文素素很快就打消了去問秦諒的念頭,天子身子狀況,向來是機密大事。聖上駕崩只是早晚而已,秦諒對聖上極為忠誠,沒必要為了這點小事去為難他。
雖是如此,聖上駕崩的早與遲,關乎到豐裕行。
文素素要豐裕行!
太子妃從正廳回到菡萏院,羅嬤嬤雪紅一陣忙碌,伺候她洗漱更衣。
朝服分為褘衣鞠衣,冊封朝拜等大典上,需著褘衣。餘下的大場合,著鞠衣。
褘衣華麗,靛藍的織錦緞深衣,用金線繡著翟鳥紋,獨一份的尊貴,不宜經常下水浣洗。
羅嬤嬤生怕髒了皺了,小心翼翼捧著回屋放好。
雪紅正在低頭替太子妃挽著衣袖,突然,她手被甩開,太子妃如一陣疾風從她身邊經過,追上羅嬤嬤,扯下朝服往地上甩去。
羅嬤嬤被驚得雙目圓瞪,雙手做托舉狀,半晌都沒動彈。
雪紅亦傻了眼,平時太子妃雖嚴厲,一向端莊穩重,從未見她發過這般大的火。
太子妃胸脯上下起伏,不斷喘著粗氣。金線閃爍的光芒,刺得她雙目赤紅。
羅嬤嬤反應過來,手忙腳亂上前撿起褘衣,不敢用力拍打,拼命吹著沾上的灰。
「雪紅,快扶太子妃去歇著,太子妃累著了。」羅嬤嬤噗呲吹了幾口,急著去吩咐還楞在那裡的雪紅。
雪紅慌忙上前,試探著攙扶住太子妃的手臂,觸及間只剩一把骨頭的瘦弱手臂,雪紅莫名地心酸,哽咽勸道:「太子妃這些時日累著了,先好生歇歇吧。」
太子妃眼前陣陣發黑,她想了很多東西,又似乎什麼都沒想。雙眼乾澀到刺痛,她坐下來,低頭伏在塌背上,合上眼,眼眶溫熱,淚順著臉頰滑落。

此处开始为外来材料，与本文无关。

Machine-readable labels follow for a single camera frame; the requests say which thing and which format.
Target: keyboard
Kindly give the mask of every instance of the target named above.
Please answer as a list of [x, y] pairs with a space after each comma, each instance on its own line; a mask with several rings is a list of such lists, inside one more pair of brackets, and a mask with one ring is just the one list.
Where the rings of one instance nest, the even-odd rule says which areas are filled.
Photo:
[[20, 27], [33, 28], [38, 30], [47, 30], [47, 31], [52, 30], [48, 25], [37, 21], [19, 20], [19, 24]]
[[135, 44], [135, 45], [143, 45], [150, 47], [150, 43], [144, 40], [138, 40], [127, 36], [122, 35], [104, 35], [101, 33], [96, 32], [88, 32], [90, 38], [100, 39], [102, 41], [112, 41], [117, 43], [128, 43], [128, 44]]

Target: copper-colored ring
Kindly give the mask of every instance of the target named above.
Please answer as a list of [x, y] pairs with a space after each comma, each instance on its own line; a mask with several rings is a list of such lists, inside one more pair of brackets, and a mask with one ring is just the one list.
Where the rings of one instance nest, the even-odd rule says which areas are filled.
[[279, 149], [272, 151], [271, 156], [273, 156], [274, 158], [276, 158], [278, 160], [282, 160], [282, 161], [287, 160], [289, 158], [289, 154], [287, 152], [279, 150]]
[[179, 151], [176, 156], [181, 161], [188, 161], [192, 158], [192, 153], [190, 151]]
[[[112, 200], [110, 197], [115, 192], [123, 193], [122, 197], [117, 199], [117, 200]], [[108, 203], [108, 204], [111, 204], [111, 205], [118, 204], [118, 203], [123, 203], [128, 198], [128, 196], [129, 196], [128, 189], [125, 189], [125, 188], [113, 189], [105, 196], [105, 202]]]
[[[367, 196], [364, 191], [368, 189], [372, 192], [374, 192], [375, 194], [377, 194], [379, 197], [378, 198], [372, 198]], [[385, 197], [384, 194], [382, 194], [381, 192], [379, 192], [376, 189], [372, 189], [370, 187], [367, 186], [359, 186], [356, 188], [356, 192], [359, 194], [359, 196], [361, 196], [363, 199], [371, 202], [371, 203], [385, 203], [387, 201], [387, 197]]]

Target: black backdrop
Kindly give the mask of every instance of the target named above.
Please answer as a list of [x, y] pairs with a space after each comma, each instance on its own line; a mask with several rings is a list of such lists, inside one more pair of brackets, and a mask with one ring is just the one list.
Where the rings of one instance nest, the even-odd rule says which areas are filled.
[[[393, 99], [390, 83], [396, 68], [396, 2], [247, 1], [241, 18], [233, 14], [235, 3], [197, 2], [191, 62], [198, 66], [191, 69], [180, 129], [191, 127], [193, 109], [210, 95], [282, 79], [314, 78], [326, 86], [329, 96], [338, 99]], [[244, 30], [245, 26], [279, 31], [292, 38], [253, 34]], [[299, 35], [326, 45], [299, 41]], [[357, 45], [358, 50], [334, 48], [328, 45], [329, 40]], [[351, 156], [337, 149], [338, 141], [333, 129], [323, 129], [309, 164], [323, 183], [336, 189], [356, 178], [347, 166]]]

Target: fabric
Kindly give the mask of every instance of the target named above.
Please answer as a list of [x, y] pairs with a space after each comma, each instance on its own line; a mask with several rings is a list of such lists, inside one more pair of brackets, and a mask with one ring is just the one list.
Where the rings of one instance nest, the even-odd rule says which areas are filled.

雪紅看到太子妃瘦削的雙肩聳動,她扎著手,想要勸,卻不知如何開口,急得臉都白了。
羅嬤嬤放好褘衣走出來,雪紅見到了救星,忙上前拉住羅嬤嬤,朝太子妃指了指,又不敢說話,手亂搖亂比劃。
羅嬤嬤看得頭暈,她又氣又急,一把推開了雪紅。待來到太子妃身邊,剛喚了聲「太子妃」,便被太子妃嘶聲力竭的「滾」,嚇得將所有的話都趕緊吞了回去。

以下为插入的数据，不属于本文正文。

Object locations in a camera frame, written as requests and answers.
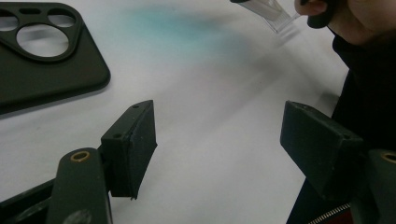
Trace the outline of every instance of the black sleeve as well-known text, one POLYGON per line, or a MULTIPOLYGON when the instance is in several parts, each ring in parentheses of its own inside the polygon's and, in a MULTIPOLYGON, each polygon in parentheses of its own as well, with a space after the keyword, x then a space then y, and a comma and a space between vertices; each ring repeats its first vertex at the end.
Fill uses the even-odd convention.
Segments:
POLYGON ((333 49, 349 73, 332 118, 371 147, 396 150, 396 39, 363 49, 336 36, 333 49))

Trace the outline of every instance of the finger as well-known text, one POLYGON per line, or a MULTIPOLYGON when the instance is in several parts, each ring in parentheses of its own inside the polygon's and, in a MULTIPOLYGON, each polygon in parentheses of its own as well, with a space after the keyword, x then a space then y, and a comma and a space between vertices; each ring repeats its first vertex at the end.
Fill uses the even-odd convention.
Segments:
POLYGON ((294 1, 294 7, 300 15, 316 16, 327 9, 327 4, 319 0, 310 0, 308 3, 301 5, 301 0, 294 1))

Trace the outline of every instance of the white surface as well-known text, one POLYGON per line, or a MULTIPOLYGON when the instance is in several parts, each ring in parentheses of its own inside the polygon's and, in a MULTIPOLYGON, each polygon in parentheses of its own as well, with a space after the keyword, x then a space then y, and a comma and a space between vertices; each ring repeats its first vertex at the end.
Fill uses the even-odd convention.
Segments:
POLYGON ((152 99, 158 147, 114 223, 285 223, 302 173, 279 144, 285 101, 330 115, 347 68, 332 34, 275 35, 229 1, 60 1, 111 71, 103 91, 0 116, 0 201, 55 177, 59 159, 152 99))

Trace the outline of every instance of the clear plastic object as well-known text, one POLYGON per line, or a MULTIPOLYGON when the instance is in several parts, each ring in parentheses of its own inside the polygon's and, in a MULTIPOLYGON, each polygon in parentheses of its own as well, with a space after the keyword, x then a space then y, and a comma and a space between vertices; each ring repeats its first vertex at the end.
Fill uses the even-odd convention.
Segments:
POLYGON ((263 17, 275 33, 281 32, 300 16, 296 12, 293 16, 289 15, 276 0, 232 0, 232 2, 263 17))

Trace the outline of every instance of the black handle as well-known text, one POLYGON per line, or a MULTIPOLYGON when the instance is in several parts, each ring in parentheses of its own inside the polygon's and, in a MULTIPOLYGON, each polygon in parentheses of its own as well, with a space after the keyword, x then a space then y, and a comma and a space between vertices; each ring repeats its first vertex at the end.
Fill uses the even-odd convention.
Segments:
MULTIPOLYGON (((332 19, 332 15, 335 11, 336 0, 323 0, 327 3, 327 9, 325 12, 317 15, 308 17, 308 26, 314 29, 320 29, 327 26, 332 19)), ((301 0, 301 5, 308 3, 307 0, 301 0)))

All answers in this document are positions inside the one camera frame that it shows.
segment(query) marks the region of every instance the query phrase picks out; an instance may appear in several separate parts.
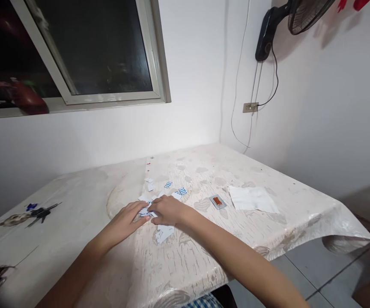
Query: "window sill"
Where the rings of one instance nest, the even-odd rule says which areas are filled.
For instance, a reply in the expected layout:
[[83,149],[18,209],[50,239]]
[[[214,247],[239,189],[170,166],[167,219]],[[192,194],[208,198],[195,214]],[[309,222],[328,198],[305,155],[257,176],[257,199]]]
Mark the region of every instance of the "window sill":
[[[64,100],[61,97],[44,98],[44,101],[48,105],[50,113],[98,110],[98,109],[118,108],[118,107],[126,107],[126,106],[140,106],[140,105],[165,103],[165,101],[160,98],[159,99],[137,100],[137,101],[115,101],[115,102],[78,104],[78,105],[66,105]],[[19,108],[0,109],[0,118],[26,116],[26,115],[27,114],[22,112]]]

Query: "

雪紅見羅嬤嬤都被訓斥,更不敢上前,朝羅嬤嬤打了個手勢。兩人躡手躡腳出了門,斥退丫鬟婆子,立在門外守著。
過了一會,羅嬤嬤不放心,偷偷掀開門帘朝屋內打量。
太子妃伏在那裡,許久都不曾動彈,也聽不到聲響,只有肩膀不時聳動。